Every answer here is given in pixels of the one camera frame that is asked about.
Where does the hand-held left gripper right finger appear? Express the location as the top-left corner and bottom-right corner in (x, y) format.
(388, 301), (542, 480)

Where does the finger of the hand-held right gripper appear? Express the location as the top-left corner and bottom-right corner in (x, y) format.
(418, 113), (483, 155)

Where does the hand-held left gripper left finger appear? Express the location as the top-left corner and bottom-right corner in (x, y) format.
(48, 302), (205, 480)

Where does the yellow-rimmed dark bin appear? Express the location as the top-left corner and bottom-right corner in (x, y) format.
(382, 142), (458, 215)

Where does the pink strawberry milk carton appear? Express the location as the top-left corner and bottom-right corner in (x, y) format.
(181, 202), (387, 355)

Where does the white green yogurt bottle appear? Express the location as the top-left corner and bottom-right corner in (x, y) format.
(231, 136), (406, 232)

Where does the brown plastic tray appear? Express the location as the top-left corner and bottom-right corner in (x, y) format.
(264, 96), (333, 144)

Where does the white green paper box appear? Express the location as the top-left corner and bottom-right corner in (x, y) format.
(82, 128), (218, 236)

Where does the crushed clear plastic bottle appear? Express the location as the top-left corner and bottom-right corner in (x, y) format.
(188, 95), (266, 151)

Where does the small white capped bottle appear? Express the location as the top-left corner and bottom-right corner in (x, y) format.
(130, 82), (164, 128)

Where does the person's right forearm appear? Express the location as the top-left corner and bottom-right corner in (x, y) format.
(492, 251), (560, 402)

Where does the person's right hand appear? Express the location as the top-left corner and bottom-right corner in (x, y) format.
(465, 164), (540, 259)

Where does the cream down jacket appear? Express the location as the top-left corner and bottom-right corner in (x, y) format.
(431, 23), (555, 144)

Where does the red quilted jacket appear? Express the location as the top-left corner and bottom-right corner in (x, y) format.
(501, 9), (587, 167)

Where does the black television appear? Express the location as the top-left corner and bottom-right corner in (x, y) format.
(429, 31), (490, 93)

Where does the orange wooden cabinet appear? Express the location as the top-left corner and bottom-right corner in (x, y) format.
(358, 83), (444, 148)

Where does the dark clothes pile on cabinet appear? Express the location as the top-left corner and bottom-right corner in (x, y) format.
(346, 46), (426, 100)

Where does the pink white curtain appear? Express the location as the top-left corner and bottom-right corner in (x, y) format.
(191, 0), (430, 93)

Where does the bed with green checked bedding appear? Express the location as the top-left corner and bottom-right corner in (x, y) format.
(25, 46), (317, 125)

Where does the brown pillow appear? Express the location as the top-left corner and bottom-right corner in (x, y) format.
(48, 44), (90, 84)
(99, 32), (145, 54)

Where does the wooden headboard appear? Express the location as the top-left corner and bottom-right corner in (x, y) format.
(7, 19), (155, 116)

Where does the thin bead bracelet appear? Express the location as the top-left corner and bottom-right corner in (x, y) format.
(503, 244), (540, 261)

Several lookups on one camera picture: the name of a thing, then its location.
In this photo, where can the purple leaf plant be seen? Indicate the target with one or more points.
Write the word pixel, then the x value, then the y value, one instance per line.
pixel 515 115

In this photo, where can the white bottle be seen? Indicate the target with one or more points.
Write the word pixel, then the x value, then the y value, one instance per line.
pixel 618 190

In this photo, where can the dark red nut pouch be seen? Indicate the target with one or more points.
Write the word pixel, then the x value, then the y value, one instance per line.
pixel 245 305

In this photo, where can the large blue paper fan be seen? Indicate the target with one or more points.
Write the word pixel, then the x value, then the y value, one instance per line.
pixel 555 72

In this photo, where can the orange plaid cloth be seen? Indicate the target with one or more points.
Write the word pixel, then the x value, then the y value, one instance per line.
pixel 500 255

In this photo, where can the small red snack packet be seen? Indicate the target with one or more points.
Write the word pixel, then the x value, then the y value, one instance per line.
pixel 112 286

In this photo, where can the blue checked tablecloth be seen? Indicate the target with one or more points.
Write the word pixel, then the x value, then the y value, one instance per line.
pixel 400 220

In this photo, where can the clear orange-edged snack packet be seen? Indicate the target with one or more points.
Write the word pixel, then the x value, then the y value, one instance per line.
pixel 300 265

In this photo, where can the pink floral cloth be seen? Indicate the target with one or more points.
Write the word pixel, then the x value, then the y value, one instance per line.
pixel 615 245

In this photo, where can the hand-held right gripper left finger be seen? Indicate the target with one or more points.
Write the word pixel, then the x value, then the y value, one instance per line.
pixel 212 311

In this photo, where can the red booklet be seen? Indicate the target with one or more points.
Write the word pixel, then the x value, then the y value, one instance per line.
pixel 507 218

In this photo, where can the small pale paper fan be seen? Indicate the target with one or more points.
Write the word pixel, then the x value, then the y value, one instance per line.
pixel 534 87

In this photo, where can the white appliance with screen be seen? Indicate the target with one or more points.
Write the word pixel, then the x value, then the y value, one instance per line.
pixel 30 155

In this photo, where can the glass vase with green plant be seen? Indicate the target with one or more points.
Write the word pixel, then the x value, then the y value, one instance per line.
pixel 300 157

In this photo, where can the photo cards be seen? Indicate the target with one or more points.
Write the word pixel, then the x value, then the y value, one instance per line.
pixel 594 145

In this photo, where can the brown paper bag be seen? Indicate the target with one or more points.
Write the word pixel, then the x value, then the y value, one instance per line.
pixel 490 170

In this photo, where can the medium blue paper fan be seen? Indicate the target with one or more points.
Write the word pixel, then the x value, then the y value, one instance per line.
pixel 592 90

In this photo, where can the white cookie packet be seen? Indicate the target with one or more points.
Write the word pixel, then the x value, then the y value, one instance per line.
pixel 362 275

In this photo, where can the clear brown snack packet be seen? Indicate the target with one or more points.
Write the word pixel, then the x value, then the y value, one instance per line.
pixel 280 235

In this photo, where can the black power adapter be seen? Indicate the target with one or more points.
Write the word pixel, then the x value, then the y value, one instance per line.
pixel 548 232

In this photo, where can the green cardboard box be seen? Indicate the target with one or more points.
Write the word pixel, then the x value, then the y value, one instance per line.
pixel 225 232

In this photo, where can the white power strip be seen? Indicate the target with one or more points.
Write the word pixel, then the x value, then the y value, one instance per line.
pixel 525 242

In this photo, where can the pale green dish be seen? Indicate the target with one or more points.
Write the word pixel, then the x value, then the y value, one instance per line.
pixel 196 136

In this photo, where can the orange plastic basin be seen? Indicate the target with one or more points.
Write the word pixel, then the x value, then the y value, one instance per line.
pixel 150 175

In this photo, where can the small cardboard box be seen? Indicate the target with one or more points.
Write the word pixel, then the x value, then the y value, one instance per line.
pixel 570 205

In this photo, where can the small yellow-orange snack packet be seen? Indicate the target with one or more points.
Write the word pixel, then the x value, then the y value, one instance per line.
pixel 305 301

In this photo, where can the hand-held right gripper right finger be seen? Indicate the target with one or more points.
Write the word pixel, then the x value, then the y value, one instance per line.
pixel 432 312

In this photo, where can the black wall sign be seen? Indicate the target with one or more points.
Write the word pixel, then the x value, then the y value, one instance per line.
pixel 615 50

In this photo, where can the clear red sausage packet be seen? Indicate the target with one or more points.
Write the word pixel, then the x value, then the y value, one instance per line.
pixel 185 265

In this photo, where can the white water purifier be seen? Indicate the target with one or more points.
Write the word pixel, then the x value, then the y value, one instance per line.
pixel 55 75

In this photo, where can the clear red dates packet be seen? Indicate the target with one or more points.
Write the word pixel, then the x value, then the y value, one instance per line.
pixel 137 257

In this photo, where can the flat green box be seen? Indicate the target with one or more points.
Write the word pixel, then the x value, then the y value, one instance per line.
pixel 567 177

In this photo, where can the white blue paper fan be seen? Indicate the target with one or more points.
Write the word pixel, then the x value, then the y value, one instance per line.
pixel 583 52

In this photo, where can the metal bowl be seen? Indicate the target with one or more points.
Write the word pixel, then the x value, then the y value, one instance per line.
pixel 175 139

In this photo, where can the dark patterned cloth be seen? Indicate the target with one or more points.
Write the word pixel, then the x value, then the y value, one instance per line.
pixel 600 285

:: THE TASK ::
The expected output is exactly the lines of the listing above between the line holding "In this photo, where can the clear brown" and the line holding "In this photo, where can the orange plastic", inclusive.

:: TASK RESULT ::
In this photo, where can the clear brown snack packet be seen? Indicate the target with one or more points.
Write the word pixel, then the x value, then the y value, one instance per line.
pixel 280 235

In this photo, where can the black power adapter be seen? Indicate the target with one or more points.
Write the word pixel, then the x value, then the y value, one instance per line.
pixel 548 232

In this photo, where can the green cardboard box be seen? Indicate the target with one or more points.
Write the word pixel, then the x value, then the y value, one instance per line.
pixel 225 232

In this photo, where can the white power strip be seen? Indicate the target with one or more points.
Write the word pixel, then the x value, then the y value, one instance per line.
pixel 525 242

In this photo, where can the pale green dish be seen? Indicate the target with one or more points.
Write the word pixel, then the x value, then the y value, one instance per line.
pixel 196 136

In this photo, where can the orange plastic basin be seen? Indicate the target with one or more points.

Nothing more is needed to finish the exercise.